* [Your objective]: Beneath this instruction is a listing; print exactly the lines in it starting at the line that contains "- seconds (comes" and going through the line that contains "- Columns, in".

START Information shown

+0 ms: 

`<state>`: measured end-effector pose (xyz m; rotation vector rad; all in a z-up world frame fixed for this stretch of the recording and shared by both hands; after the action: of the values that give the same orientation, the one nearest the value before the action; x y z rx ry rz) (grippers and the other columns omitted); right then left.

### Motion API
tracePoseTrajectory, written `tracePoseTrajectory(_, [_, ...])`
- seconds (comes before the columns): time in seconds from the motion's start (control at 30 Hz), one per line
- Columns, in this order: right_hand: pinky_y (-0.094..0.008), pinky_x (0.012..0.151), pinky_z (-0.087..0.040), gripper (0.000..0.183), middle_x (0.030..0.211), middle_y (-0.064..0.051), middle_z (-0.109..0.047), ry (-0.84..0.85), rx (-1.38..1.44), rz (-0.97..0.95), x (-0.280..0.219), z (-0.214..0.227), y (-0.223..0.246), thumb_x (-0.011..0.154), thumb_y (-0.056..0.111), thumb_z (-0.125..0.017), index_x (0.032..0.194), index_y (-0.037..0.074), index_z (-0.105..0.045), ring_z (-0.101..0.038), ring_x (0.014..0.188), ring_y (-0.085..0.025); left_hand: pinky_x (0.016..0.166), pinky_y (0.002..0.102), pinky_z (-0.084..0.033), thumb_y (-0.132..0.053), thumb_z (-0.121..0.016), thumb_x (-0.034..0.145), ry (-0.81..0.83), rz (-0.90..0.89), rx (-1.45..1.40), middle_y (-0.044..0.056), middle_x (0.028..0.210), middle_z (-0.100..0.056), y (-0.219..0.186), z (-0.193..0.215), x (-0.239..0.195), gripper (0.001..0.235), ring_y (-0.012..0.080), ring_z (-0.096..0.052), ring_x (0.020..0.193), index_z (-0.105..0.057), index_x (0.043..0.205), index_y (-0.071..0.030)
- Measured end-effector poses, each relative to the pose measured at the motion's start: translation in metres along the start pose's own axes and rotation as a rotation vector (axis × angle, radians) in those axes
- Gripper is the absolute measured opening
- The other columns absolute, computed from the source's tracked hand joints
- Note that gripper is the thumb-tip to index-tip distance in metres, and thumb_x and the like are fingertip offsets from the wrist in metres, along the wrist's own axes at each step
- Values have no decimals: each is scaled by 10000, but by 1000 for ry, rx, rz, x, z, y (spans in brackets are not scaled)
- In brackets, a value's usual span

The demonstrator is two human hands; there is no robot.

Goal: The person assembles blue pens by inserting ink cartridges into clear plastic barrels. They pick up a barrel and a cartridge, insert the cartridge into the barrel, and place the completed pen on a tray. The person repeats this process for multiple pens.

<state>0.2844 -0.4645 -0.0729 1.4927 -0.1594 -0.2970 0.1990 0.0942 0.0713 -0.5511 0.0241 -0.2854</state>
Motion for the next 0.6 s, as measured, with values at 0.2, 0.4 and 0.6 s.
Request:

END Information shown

* [Completed exercise]:
- seconds (comes before the columns): time in seconds from the motion's start (control at 30 Hz), one per line
- Columns, in this order: right_hand: pinky_y (-0.094..0.008), pinky_x (0.012..0.151), pinky_z (-0.087..0.040), gripper (0.000..0.183), middle_x (0.030..0.211), middle_y (-0.064..0.051), middle_z (-0.109..0.047), ry (-0.84..0.85), rx (-1.38..1.44), rz (-0.97..0.95), x (-0.280..0.219), z (-0.214..0.227), y (-0.223..0.246), thumb_x (-0.011..0.154), thumb_y (-0.056..0.111), thumb_z (-0.125..0.017), index_x (0.032..0.194), index_y (-0.037..0.074), index_z (-0.105..0.045), ring_z (-0.101..0.038), ring_x (0.014..0.188), ring_y (-0.085..0.025); left_hand: pinky_x (0.016..0.166), pinky_y (0.002..0.102), pinky_z (-0.084..0.033), thumb_y (-0.132..0.053), thumb_z (-0.121..0.016), thumb_x (-0.034..0.145), ry (-0.81..0.83), rz (-0.90..0.89), rx (-1.45..1.40), middle_y (-0.044..0.056), middle_x (0.028..0.210), middle_z (-0.100..0.056), y (-0.219..0.186), z (-0.193..0.215), x (-0.239..0.195), gripper (0.001..0.235), ring_y (-0.012..0.080), ring_z (-0.096..0.052), ring_x (0.020..0.193), index_z (-0.105..0.057), index_x (0.043..0.205), index_y (-0.071..0.030)

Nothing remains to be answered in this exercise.